The Canadian Judicial Council Inquiry of Justice Robin Camp is an example of how bringing attention to and acknowledging failure can improve the law. In 2014 Camp made inappropriate comments to a compaintant in a sexual assault trial he was presiding over. Following his ruling an appeal was made against his verdict and several lawyers were prompted to lodge formal complaints against Camp as well. Camp’s unfortunate behaviour during the 2014 trial exposed his personal biases with regards to sexual assault victims, demostrated insufficient training and also exposed weakness within the greater judiciary system when dealing with sexual assault cases. This grievous error brought attention to a systemic issue within the legal profession, and by owning and investigating this problem judiciary systems are now being improved. As a result, Camp volunteered to for sensitivity training, and Judges are now required to take training that will better equip them to make fair rulings in cases of this nature. Antifragility is all about silver linings. Addressing the root cause of this tragedy means the system will do a better job of upholding the law. This is the power of antifragility at work.
Flip the script on stress
It may sound counterintuitive to look for opportunities to expose yourself to stress, but the truth is humans need it to grow. In Anitifragile Taleb uses the example of weight lifters who build muscle by focusing on lifting the maximum weight they can once or twice, rather than focusing on repetitions to gradually build strength. He recommends looking for eustress opportunities that push people out of their comfort zones so they can have new experiences and become comfortable with uncertainty and discomfort. Choose the high profile case. Pursue pro bono work to reignite your passion. A very important note for lawyers, Taleb says antifragility is developed in situations of acute stress (and he emphasizes recovery time as essential too), whereas exposure to mild chronic stress just leads to burnout. Choose your eustress wisely.
Take a holistic approach to antifragility
Becoming antifragile requires awareness and acknowledgment of all parts of your humanity: physical, mental and emotional. Physical antifragility depends on taking care of your body (exercise, sleep, nutrition, hydration, etc.). Mental antifragility requires moving away from risk management, forecasting and fear, and instead developing self awareness, improving the ability to accept circumstances for what they are and then knowing how to take calculated action (rather than being reactive). Emotional antifragility means cultivating an internal foundation of worthiness and integrity, as well as an external network of meaningful connections/relationships in your life beyond your work.

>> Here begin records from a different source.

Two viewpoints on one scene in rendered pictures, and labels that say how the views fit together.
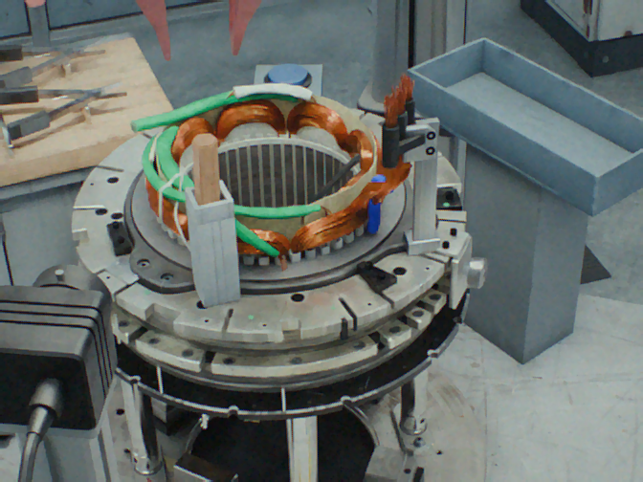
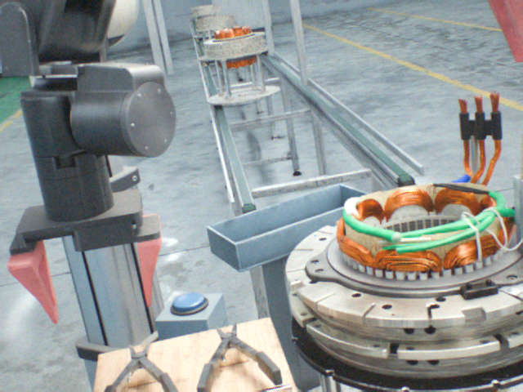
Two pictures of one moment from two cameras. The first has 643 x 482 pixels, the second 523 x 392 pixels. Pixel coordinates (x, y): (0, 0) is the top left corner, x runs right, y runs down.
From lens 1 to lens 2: 1.19 m
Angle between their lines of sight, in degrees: 68
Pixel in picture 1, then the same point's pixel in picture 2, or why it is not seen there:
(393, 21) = (128, 274)
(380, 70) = (131, 319)
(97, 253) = (495, 301)
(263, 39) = not seen: outside the picture
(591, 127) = (297, 219)
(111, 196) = (412, 304)
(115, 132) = (269, 345)
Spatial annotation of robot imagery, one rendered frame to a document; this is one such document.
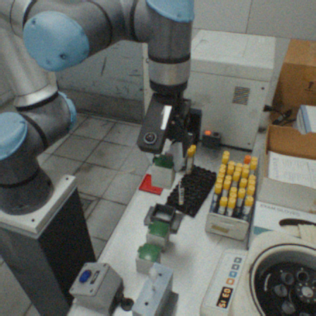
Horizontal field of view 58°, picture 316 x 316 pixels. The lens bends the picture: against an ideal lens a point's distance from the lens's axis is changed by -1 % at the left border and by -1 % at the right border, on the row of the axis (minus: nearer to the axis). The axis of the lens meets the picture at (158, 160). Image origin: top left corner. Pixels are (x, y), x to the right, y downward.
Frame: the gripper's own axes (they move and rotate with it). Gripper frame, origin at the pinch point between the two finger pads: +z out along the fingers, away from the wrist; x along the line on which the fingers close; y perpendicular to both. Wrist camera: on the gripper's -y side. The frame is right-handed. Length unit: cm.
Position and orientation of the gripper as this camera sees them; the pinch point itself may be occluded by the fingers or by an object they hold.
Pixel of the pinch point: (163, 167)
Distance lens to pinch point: 64.7
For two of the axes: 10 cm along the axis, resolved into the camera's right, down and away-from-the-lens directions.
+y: 3.2, -6.2, 7.2
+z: 0.0, 7.6, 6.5
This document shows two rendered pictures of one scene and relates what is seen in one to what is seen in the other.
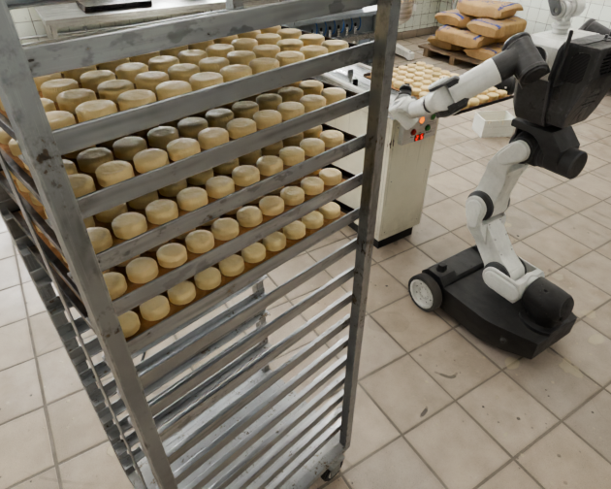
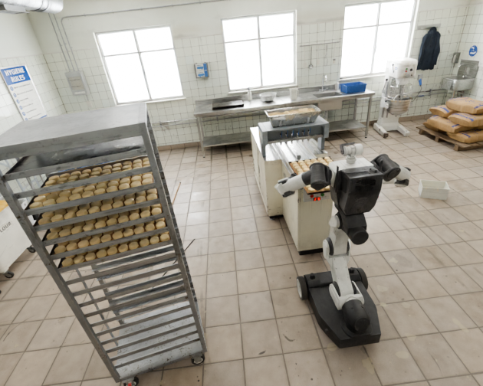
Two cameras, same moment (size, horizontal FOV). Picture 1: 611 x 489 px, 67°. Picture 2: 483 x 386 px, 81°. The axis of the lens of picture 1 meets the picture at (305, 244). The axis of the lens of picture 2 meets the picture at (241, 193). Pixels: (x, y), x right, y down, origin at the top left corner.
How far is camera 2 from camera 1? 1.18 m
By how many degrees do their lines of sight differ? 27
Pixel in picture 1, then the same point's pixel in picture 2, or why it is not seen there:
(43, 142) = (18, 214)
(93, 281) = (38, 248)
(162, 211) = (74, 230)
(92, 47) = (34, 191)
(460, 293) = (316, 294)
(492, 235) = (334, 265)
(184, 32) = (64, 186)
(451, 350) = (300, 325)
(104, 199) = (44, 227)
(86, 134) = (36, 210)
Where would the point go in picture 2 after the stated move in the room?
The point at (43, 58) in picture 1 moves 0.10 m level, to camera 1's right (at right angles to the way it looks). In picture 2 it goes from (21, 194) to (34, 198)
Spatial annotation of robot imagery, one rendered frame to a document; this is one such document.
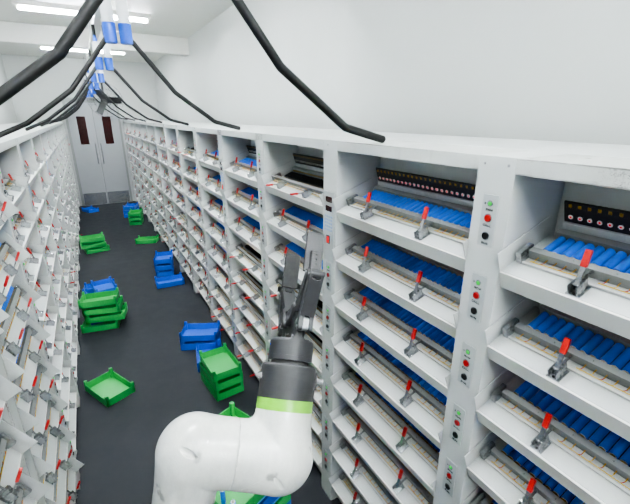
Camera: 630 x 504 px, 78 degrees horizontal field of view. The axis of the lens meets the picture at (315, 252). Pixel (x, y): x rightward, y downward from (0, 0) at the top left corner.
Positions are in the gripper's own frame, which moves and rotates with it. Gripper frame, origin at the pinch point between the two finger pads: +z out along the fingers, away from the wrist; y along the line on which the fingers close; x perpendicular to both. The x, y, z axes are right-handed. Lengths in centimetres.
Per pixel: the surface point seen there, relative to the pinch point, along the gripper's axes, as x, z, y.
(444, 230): -47, 22, -20
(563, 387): -59, -19, 2
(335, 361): -48, -12, -98
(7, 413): 60, -40, -76
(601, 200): -64, 22, 12
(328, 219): -27, 39, -66
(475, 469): -66, -41, -33
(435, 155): -35, 36, -8
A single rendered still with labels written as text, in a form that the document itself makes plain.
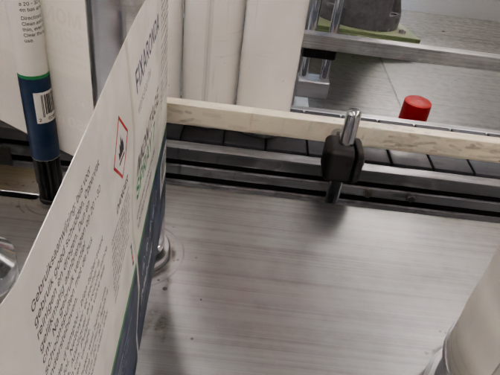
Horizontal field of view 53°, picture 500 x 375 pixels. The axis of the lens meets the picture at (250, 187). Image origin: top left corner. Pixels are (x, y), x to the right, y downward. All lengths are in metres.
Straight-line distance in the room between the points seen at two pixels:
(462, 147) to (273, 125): 0.17
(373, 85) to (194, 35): 0.37
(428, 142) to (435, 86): 0.34
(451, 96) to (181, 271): 0.55
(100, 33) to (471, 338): 0.21
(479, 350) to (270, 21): 0.28
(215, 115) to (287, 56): 0.08
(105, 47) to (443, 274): 0.26
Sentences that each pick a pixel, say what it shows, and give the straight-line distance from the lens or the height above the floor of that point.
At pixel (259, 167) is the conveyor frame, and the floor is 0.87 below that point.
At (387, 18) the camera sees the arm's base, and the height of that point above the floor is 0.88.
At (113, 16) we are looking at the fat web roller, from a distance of 0.24.
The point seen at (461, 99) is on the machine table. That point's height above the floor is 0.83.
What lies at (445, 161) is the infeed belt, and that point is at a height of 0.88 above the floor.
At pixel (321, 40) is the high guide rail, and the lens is 0.49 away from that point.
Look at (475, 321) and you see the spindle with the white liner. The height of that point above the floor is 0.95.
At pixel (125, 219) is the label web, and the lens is 0.16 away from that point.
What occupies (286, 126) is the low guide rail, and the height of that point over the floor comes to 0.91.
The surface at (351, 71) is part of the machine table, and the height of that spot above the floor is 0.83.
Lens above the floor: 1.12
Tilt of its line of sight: 36 degrees down
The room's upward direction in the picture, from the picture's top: 8 degrees clockwise
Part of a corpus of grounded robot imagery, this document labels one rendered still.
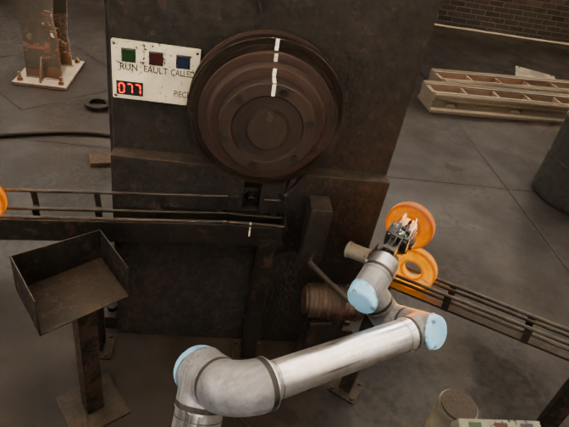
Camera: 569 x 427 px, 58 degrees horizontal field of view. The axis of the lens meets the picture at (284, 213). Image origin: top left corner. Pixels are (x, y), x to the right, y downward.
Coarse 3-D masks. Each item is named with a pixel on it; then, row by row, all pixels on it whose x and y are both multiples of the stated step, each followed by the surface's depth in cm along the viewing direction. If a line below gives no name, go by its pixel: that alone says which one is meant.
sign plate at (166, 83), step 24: (120, 48) 151; (144, 48) 151; (168, 48) 152; (192, 48) 153; (120, 72) 155; (144, 72) 155; (168, 72) 156; (192, 72) 156; (120, 96) 159; (144, 96) 160; (168, 96) 160
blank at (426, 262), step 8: (400, 256) 169; (408, 256) 167; (416, 256) 166; (424, 256) 164; (432, 256) 166; (400, 264) 170; (424, 264) 165; (432, 264) 164; (400, 272) 172; (408, 272) 173; (424, 272) 166; (432, 272) 165; (416, 280) 170; (424, 280) 168; (432, 280) 166; (408, 288) 173
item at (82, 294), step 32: (32, 256) 149; (64, 256) 157; (96, 256) 165; (32, 288) 154; (64, 288) 155; (96, 288) 156; (128, 288) 153; (32, 320) 144; (64, 320) 146; (96, 320) 162; (96, 352) 170; (96, 384) 179; (64, 416) 184; (96, 416) 186
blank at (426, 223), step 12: (396, 204) 165; (408, 204) 160; (420, 204) 161; (396, 216) 163; (408, 216) 161; (420, 216) 159; (432, 216) 160; (420, 228) 161; (432, 228) 159; (420, 240) 162
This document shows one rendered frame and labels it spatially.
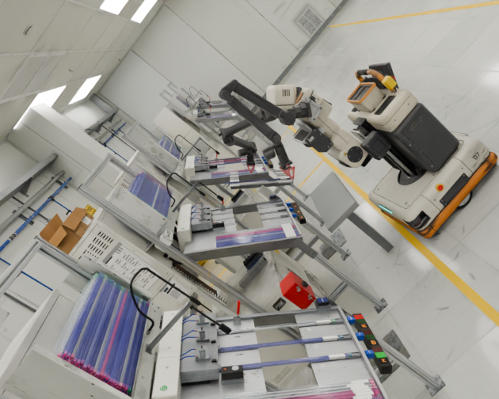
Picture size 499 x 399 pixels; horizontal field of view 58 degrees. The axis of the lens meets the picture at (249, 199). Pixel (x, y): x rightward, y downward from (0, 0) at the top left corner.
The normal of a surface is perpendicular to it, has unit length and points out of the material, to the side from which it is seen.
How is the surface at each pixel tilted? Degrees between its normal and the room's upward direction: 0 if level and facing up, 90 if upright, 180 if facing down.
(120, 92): 90
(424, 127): 90
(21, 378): 90
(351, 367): 47
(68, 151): 90
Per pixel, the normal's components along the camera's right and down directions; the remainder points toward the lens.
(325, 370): -0.05, -0.94
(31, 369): 0.10, 0.33

These emotional support systems are what sustain you when faced with adversity.
Know that becoming antifragile is not going to happen overnight and it certainly isn’t going to happen within the constructs of an unhealthy system. That being said, individual awareness is always the first step towards a collective cultural shift and knowing antifragility is the end goal makes it possible to start doing the work required to get there.